Что же сокрыто в этой напряженной тишине?

Когда он говорил, ему казалось, что все клонится к лучшему. Теперь же люди молчат и отводят взгляд.

Биболэт чувствовал, что наступает решительный момент. Бесконечно медленно, мучительно текли минуты. Наконец молчание было нарушено: из рядов поднялся аульчанин, одетый в выцветший, заплатанный бешмет, с кушаком из пестрой материи. На голове у него — низкая барашковая папаха со слипшимися пучками шерсти, щеки выбриты, темнеет только острый пучок козлиной бородки.

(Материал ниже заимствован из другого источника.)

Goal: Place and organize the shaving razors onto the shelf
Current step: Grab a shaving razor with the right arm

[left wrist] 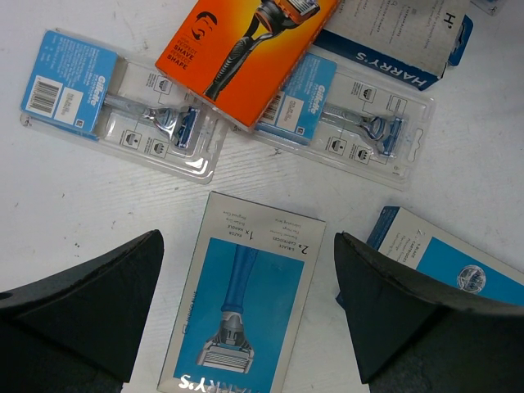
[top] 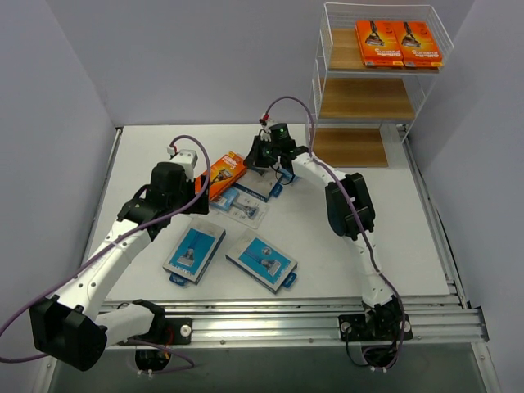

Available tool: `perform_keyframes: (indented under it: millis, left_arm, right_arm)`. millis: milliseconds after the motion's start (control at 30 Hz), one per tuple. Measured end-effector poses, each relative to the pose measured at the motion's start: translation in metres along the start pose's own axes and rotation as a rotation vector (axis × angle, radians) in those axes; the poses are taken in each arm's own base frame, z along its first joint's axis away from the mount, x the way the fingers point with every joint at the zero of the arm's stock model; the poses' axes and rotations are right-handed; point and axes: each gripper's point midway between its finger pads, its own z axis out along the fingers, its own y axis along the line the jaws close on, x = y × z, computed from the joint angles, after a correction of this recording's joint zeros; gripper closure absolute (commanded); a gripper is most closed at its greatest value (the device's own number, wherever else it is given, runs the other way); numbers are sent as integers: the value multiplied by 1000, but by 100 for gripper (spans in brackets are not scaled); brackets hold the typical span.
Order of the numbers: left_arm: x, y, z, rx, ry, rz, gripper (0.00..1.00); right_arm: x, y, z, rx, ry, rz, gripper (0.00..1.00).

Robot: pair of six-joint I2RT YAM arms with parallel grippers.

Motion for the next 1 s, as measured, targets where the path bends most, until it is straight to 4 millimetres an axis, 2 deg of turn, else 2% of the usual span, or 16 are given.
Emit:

Он окинул зал вопрошающим взглядом, кашлянул и заговорил:

— Наш гость, хоть ты и молод, но пристыдил нас по заслугам. Мы дали одурачить себя тому, кто всю жизнь обманывал и обирал нас. Мы болели душой за неполадки в нашем колхозе, но сознание наше дальше этого не пошло. Если спросишь, есть ли у нас обида в душе, то, надо признаться, — есть. Я уже отчаялся было когда-нибудь увидеть наше дело налаженным. Я расскажу печаль своего сердца. Некоторые из тех, кто подал заявление о выходе из колхоза, теперь говорят, что их насильно принудили войти в колхоз. Я лично охотно, одним из первых, вступил в колхоз. Я прожил больше шестидесяти лет. Всю жизнь царапал землю как мог, но от этого неустанного труда не видел проку. Я не мог подняться выше радости иметь кусок хлеба на пропитание, и то не вдоволь. Когда мы в позапрошлом году увидели урожаи объединившейся группы аульчан, сердце мое склонилось к такому порядку жизни. И как только начали объединяться в колхоз, я с радостью раньше всех вступил туда.

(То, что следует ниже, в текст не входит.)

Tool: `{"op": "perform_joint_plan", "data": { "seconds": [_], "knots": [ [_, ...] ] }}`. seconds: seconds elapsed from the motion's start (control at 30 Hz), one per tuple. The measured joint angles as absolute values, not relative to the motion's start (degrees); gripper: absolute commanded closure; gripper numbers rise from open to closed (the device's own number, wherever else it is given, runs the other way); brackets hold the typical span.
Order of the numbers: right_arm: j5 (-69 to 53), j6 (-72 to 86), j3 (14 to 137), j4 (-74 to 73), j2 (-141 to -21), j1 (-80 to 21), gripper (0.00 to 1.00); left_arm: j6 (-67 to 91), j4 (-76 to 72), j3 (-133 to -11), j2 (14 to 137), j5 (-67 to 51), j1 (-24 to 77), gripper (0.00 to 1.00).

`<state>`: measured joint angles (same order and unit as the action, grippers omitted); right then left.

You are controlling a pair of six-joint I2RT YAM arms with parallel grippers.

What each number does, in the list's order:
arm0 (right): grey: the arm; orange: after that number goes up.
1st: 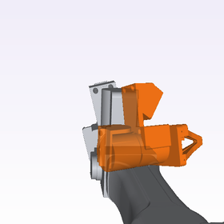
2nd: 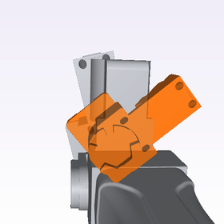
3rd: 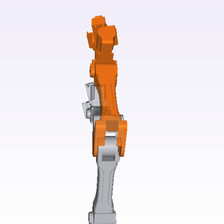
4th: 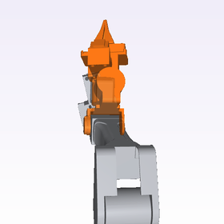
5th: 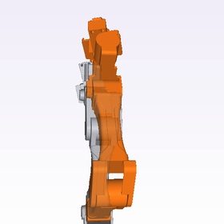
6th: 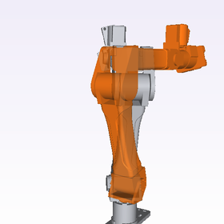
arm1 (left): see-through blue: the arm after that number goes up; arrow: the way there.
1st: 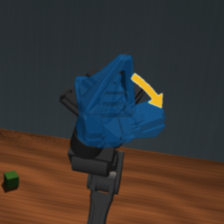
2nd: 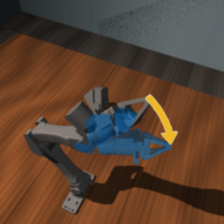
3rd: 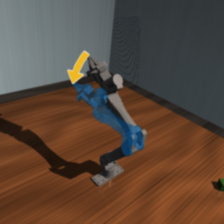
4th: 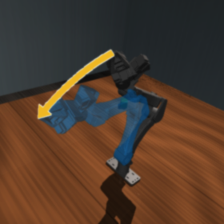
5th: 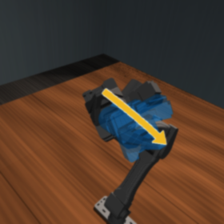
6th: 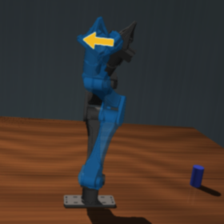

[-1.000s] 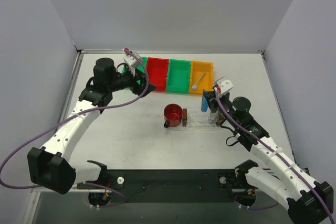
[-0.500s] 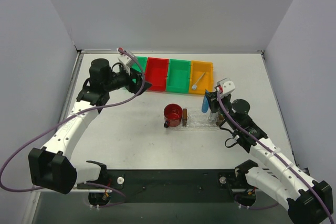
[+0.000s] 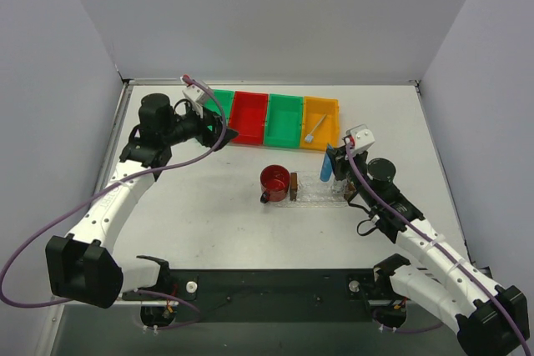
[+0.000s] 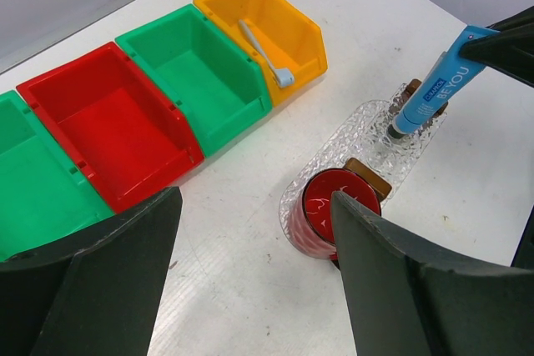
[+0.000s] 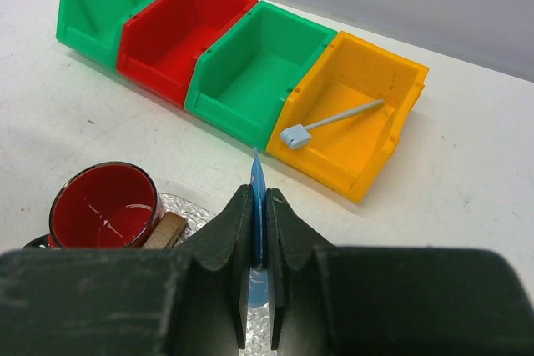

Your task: Prepare toiletry sets of a toothbrush and toothpaste on the tray

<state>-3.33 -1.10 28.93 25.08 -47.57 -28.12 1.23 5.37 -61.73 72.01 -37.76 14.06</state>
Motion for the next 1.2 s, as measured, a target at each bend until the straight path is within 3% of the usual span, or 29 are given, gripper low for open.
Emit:
{"op": "perform_joint_plan", "data": {
  "seconds": [1.2],
  "knots": [
    [-3.88,0.56,26.74,25.61,-49.12,-27.03,1.00,2.59,3.18,-59.59,71.88,-38.44,13.76,0.18]
  ]
}}
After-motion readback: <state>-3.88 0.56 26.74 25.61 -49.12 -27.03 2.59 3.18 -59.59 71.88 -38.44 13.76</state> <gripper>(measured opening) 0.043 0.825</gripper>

Я имел одну лошадку, невзрачную, вислобрюхую, круглую, как арбуз. Мы со старухой привыкли к этой лошадке, и сама она полюбила нас. С ладони я кормил ее. Когда выходил из дому, она радостным ржанием встречала меня, — как член семьи стала она у нас, сроднились мы с ней. Когда решили объединиться в колхоз, я почистил хорошенько свою лошадку, смазал дроги, починил упряжь, все приготовил честь-честью, привел в колхоз и отдал от чистого сердца, — нате, мол, на наше счастье, на совместную счастливую работу. О, дорогой наш гость! По твоим поступкам, по твоим словам мы чувствуем, что в твоем сердце нет зла против человека. Аллахом заклинаю тебя, пойди хоть раз взгляни на мою милую лошадку — во что ее превратили! Один скелет остался. С болью в сердце я терпел, выжидал — может, еще наладится — и, наконец, не выдержал и приготовил заявление о выходе из колхоза. Однако старый путь, куда мне предстояло возвратиться, не сулил мне ничего хорошего. И новый путь, который я избрал, тоже казался мне безнадежным. И вот я не знал уж, куда и повернуть. Носил и ношу до сих пор свое заявление в кармане. Бумажку уже истер. Вот она! — Он достал из кармана истрепанный клок бумаги и потряс им перед собравшимися. — Теперь же, когда ты внушил нам надежду, что дело все же наладится, я свое заявление уничтожаю. Я готов по мере сил делать все, что могу. Другие пусть скажут за себя. Ты просишь старика, который бы доглядывал за молодыми, подводящими воду к парникам. Я готов туда пойти, если пригожусь Не потому у нас разладилось дело, что мы не хотим колхозной жизни, а потому, что мы не умеем ее строить. Если вы, грамотные, опытные люди, поможете нам, мы готовы работать, не жалея сил. Вот что я хотел сказать, наш гость! — окончил старик и сел.